======== THE DATA ========

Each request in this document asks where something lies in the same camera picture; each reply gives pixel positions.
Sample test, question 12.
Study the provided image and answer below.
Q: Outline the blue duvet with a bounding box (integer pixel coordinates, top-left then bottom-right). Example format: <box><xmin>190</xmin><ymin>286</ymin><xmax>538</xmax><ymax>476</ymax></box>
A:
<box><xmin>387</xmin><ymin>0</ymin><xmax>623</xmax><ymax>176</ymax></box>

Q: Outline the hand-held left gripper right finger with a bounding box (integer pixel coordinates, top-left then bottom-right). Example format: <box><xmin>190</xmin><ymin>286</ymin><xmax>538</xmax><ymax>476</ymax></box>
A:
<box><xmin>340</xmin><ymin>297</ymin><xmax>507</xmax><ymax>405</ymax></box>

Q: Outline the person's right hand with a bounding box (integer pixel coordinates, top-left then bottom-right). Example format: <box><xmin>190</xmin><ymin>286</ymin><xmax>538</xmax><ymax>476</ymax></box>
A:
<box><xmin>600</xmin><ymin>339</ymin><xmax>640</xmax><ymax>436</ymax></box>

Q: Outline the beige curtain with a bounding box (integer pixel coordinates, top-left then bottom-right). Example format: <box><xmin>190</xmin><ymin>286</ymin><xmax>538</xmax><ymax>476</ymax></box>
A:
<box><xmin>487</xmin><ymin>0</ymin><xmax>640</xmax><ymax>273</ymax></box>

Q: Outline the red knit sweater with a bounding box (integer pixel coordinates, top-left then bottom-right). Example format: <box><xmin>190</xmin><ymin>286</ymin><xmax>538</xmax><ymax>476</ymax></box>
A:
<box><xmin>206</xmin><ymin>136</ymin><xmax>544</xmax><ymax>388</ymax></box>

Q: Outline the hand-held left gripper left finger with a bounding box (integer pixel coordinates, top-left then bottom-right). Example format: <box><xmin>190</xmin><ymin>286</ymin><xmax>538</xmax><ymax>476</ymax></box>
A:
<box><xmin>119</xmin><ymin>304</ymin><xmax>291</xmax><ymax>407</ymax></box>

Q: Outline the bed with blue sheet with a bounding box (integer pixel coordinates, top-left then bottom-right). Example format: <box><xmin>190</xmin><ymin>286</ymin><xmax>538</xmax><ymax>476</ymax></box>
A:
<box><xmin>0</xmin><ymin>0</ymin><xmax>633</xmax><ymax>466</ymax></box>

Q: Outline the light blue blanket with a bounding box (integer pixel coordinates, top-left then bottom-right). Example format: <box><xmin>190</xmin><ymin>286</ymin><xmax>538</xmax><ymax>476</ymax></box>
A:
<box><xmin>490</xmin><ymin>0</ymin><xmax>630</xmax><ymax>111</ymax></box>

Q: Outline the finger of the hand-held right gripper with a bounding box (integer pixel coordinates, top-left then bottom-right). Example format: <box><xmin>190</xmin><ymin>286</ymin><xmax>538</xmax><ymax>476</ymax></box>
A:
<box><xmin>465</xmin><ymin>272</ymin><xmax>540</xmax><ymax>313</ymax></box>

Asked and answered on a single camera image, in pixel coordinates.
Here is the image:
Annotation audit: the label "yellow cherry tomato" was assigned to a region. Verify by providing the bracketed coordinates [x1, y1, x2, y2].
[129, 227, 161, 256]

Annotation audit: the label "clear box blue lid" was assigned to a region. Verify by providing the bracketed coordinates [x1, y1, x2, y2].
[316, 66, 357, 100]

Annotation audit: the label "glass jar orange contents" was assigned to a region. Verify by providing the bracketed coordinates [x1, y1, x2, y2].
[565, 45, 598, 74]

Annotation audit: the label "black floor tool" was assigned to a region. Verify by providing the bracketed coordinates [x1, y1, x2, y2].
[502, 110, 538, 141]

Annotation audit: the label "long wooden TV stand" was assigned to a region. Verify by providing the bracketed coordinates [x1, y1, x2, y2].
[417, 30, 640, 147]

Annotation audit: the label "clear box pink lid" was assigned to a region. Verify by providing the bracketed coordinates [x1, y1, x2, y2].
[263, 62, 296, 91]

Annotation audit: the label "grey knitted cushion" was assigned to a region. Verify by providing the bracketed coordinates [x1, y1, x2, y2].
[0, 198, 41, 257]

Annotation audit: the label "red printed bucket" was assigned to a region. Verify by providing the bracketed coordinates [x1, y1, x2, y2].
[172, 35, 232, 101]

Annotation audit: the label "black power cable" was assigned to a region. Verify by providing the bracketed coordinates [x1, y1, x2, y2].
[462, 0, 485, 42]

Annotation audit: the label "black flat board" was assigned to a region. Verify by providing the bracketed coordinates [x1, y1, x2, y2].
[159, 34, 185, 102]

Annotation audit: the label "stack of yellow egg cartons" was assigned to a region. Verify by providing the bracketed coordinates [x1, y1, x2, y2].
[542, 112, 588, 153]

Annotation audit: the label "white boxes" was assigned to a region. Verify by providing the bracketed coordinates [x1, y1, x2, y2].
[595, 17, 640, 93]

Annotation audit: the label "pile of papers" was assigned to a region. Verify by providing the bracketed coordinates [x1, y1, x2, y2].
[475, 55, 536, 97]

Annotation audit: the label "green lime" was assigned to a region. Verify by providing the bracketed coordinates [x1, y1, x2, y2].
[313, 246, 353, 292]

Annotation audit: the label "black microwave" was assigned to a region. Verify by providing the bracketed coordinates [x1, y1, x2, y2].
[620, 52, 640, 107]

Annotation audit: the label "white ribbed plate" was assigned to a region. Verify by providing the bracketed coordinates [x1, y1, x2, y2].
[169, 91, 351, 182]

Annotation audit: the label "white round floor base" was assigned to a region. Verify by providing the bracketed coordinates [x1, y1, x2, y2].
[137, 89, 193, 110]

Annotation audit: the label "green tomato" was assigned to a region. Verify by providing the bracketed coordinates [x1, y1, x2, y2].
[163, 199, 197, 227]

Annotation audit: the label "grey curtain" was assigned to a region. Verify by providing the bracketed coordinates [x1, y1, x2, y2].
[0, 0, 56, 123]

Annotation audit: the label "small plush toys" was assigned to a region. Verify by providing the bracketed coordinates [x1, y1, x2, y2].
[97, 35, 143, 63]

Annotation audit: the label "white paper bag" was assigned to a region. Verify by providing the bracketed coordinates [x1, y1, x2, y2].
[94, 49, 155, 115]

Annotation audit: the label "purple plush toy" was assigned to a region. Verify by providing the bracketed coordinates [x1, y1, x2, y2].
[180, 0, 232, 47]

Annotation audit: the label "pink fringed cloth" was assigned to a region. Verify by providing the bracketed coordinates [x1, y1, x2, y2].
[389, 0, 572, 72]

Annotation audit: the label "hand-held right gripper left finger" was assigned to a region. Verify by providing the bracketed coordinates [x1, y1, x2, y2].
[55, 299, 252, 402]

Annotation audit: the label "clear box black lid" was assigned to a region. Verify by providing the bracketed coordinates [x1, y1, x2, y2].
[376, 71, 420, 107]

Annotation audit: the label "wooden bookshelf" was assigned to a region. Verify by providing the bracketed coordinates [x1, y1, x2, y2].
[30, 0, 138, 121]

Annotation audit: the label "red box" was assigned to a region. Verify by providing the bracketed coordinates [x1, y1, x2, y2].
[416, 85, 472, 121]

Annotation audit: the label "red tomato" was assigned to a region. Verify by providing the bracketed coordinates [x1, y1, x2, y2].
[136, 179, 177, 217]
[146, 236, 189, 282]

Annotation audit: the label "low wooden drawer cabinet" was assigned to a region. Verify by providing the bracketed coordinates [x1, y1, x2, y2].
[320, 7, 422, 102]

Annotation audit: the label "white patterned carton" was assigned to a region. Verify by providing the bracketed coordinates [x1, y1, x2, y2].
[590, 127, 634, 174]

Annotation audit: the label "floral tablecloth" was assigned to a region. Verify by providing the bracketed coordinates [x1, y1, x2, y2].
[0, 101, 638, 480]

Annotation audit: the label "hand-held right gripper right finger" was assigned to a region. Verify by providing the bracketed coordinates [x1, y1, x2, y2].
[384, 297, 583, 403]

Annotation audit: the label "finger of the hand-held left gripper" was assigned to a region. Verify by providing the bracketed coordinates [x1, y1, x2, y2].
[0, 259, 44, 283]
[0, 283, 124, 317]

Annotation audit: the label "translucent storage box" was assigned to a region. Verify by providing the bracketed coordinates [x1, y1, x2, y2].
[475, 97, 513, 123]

========

> [PROBLEM TO SOLVE] Lines from the one containing "right gripper left" through the final line of the entries are the only ones to print, and each must match exactly.

> [FINISHED EXERCISE]
Annotation audit: the label "hand-held right gripper left finger" was assigned to a region. Verify by providing the bracketed coordinates [x1, y1, x2, y2].
[55, 299, 252, 402]

Annotation audit: the label "clear box black lid" was assigned to a region. Verify by providing the bracketed coordinates [x1, y1, x2, y2].
[376, 71, 420, 107]

Annotation audit: the label "wooden bookshelf" was assigned to a region. Verify by providing the bracketed coordinates [x1, y1, x2, y2].
[30, 0, 138, 121]

Annotation audit: the label "red box" was assigned to a region. Verify by providing the bracketed coordinates [x1, y1, x2, y2].
[416, 85, 472, 121]

Annotation audit: the label "red tomato" was assigned to a region. Verify by providing the bracketed coordinates [x1, y1, x2, y2].
[136, 179, 177, 217]
[146, 236, 189, 282]

Annotation audit: the label "low wooden drawer cabinet" was assigned to a region. Verify by providing the bracketed coordinates [x1, y1, x2, y2].
[320, 7, 422, 102]

Annotation audit: the label "white patterned carton" was assigned to a region. Verify by providing the bracketed coordinates [x1, y1, x2, y2].
[590, 127, 634, 174]

Annotation audit: the label "floral tablecloth" was assigned to a region. Verify by providing the bracketed coordinates [x1, y1, x2, y2].
[0, 101, 638, 480]

Annotation audit: the label "hand-held right gripper right finger" was assigned to a region. Verify by providing the bracketed coordinates [x1, y1, x2, y2].
[384, 297, 583, 403]

Annotation audit: the label "finger of the hand-held left gripper" was assigned to a region. Verify by providing the bracketed coordinates [x1, y1, x2, y2].
[0, 259, 44, 283]
[0, 283, 124, 317]

Annotation audit: the label "translucent storage box" was assigned to a region. Verify by providing the bracketed coordinates [x1, y1, x2, y2].
[475, 97, 513, 123]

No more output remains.